Patient: [Patient Name]
MRN: [Medical Record Number]
Date: [Date of Encounter]
Chief Complaint:
(Varies depending on the presenting hormone deficiencies)
Fatigue
Weakness
Headache (may be chronic or worsening)
Visual disturbances (if adenoma presses on optic nerves)
Amenorrhea (absence of menstrual periods) in females
Galactorrhea (milk production from breasts outside of pregnancy or
breastfeeding)
Decreased libido
Cold intolerance
Difficulty concentrating or memory problems (less common)
History of Present Illness:
Onset, duration, and severity of symptoms.
Specific details of any presenting symptoms (e.g., frequency of headaches,
character of visual disturbances).
Prior surgeries or procedures (e.g., pituitary surgery).
Past Medical History:
Underlying medical conditions (e.g., hypertension, diabetes).

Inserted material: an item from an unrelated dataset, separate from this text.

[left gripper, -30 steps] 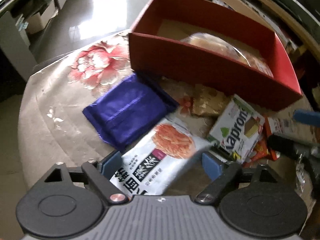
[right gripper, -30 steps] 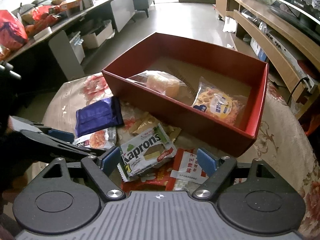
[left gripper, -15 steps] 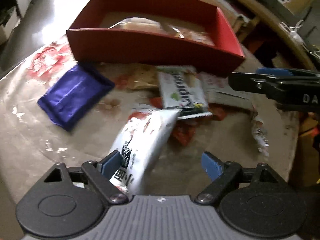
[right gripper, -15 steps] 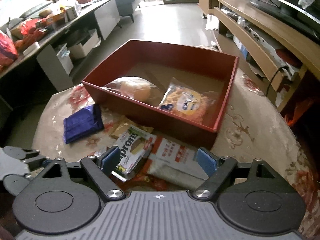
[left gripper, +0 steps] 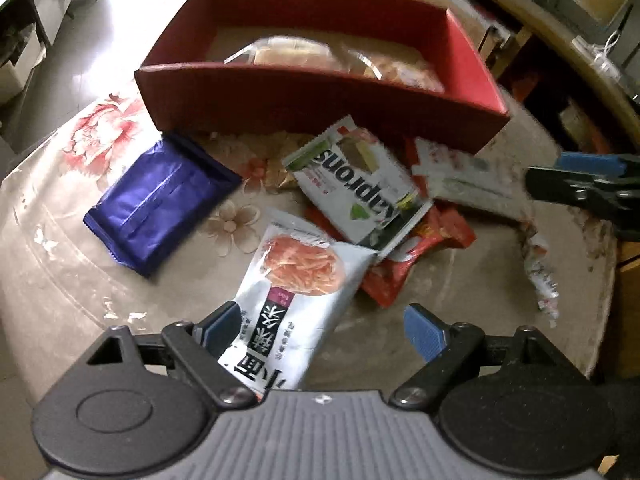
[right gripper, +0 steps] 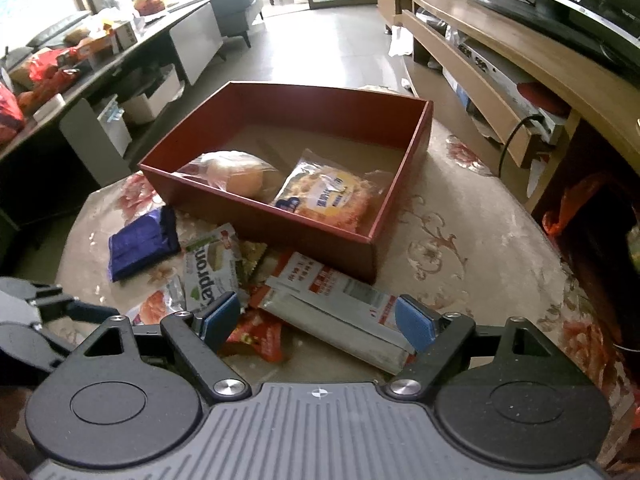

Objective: Organize snacks
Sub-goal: 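Grasp the white noodle-snack bag with the left tool while the right tool grasps the white snack pouch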

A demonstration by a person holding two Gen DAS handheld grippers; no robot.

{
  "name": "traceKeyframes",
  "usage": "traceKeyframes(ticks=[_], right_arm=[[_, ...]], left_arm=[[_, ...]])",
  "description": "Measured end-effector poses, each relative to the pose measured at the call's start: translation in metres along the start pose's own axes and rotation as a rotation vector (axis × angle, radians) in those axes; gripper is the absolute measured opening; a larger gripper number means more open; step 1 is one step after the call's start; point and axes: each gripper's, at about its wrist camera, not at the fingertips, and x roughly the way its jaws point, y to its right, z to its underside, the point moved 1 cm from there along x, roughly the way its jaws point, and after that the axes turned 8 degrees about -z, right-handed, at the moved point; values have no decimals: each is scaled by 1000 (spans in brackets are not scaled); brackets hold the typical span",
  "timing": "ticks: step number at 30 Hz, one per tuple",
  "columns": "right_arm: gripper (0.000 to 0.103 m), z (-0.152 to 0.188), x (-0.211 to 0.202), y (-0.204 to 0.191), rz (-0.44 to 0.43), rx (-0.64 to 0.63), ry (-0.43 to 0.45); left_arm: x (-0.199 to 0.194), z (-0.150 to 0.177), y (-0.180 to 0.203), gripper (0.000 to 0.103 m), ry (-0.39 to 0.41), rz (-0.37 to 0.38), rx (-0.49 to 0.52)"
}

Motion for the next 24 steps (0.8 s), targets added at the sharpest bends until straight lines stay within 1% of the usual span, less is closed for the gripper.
traceKeyframes(ticks=[2, 3, 4, 5, 6, 7, 9, 12, 14, 16, 17, 18, 20, 24], right_arm=[[89, 2, -1, 4, 6, 0, -5], [89, 4, 0, 6, 10, 0, -9], [89, 5, 0, 8, 15, 2, -14], [89, 6, 0, 10, 18, 4, -17], [89, 7, 0, 12, 19, 5, -20], [89, 8, 0, 13, 19, 7, -23], [89, 8, -1, 14, 19, 9, -22], [89, 7, -4, 15, 17, 16, -12], [89, 8, -7, 17, 19, 17, -9], [89, 12, -9, 20, 26, 26, -12], [89, 15, -11, 23, 28, 34, -13], [89, 18, -13, 26, 32, 43, -14], [89, 25, -17, 32, 42, 59, -21], [89, 39, -17, 43, 76, 93, -54]], left_arm=[[7, -3, 1, 92, -4, -77, 20], [7, -5, -1, 92, 6, -99, 16], [4, -8, -4, 92, 19, -92, 4], [1, -9, -8, 92, 28, -70, -6], [0, -11, -10, 93, 27, -39, -14], [1, -11, -10, 93, 21, -24, -16], [8, -9, -2, 93, 4, -29, 9], [19, -6, 9, 93, -12, -81, 65], [27, -4, 8, 91, -43, -86, 49], [25, -1, 14, 84, -29, -104, 58], [23, 0, 17, 74, -23, -108, 69], [21, 1, 20, 67, -18, -101, 77], [18, 4, 24, 61, -12, -93, 70], [13, 9, 26, 55, -7, -85, 50]])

Prior diagnoses of hormonal deficiencies (e.g., hypothyroidism,
hypogonadism).
Family History:
Family history of pituitary tumors (rare).
Social History:
Not typically relevant for nonfunctioning pituitary adenoma unless symptoms
affect work or daily activities.
Physical Exam:
General examination: Assess for signs of hormone deficiencies (e.g.,
Pale skin (anemia)
Dry skin and hair (hypothyroidism)
Weight gain or loss (can occur with various hormone deficiencies)

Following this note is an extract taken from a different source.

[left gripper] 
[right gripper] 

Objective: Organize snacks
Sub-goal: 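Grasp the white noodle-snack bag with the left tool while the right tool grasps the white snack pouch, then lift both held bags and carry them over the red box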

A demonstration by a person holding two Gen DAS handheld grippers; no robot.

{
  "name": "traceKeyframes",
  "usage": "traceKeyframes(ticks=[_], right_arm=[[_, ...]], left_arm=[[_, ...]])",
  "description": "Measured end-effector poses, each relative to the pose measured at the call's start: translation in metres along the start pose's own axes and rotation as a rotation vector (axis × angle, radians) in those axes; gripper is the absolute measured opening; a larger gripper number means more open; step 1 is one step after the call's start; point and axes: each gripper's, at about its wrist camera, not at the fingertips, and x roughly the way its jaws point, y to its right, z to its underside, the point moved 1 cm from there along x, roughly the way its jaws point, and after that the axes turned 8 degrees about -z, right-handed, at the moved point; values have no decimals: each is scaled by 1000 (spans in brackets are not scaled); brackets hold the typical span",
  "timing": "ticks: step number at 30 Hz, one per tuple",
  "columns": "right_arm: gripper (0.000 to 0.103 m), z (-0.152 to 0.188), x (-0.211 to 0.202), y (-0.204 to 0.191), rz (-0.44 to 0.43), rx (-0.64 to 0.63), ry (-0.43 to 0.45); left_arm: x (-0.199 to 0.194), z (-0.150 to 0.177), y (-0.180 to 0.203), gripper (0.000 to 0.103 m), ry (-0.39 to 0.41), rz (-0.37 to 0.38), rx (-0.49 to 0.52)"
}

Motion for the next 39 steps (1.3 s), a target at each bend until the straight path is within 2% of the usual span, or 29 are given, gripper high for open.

Gynecomastia (breast enlargement in males) with hypogonadism)
Visual field assessment: To detect potential visual field defects
suggestive of optic nerve compression.
Laboratory Tests:
Complete blood count (CBC): May show anemia with chronic illness.
Serum electrolytes: May be abnormal with specific hormone deficiencies
(e.g., low sodium with hypopituitarism).
Hormonal evaluation: Blood tests to assess pituitary hormone function
(typically includes):
Thyroid-stimulating hormone (TSH) and free thyroxine (fT4) for
thyroid function
Follicle-stimulating hormone (FSH) and luteinizing hormone (LH) for
gonadal function
Prolactin level (elevated in some cases of nonfunctioning adenomas)
Adrenocorticotropic hormone (ACTH) and cortisol level for adrenal
function
Growth hormone (GH) and insulin-like growth factor 1 (IGF-1) level
(may be low but not routinely measured)
Imaging Studies:
Magnetic resonance imaging (MRI) of the brain with pituitary protocol:
Gold standard for visualizing the pituitary gland and identifying adenomas.
MRI can assess the size, location, and characteristics of the tumor.
Assessment:
Nonfunctioning pituitary adenoma: Based on clinical presentation
(symptoms suggestive of hormone deficiencies) and imaging findings (MRI
demonstrating a pituitary mass).
Specific hormone deficiencies: Hormonal evaluation results will identify
which pituitary hormones are not being produced in sufficient amounts (e.g.,
hypopituitarism with growth hormone and ACTH deficiency).
Size and location of the adenoma: Determined by MRI. Larger
adenomas may cause symptoms due to mass effect (compressing surrounding structures).
Differential Diagnoses:
Consider other causes of symptoms:
Primary hormone deficiencies (e.g., primary hypothyroidism)
Empty sella syndrome (collapsed pituitary fossa without a tumor)
Other intracranial tumors
Plan:
The treatment plan for nonfunctioning pituitary adenomas depends on several
factors including:
Size and location of the adenoma
Presence and severity of hormone deficiencies
Patient’s symptoms and overall health
Treatment options may include:
Observation: For small, non-aggressive tumors and no significant
hormone deficiencies, monitoring with regular exams and hormonal testing
may be sufficient.
Surgery: Transsphenoidal surgery (through the nose) is the preferred
treatment for symptomatic or large adenomas. Surgery aims to remove the
adenoma and restore pituitary function.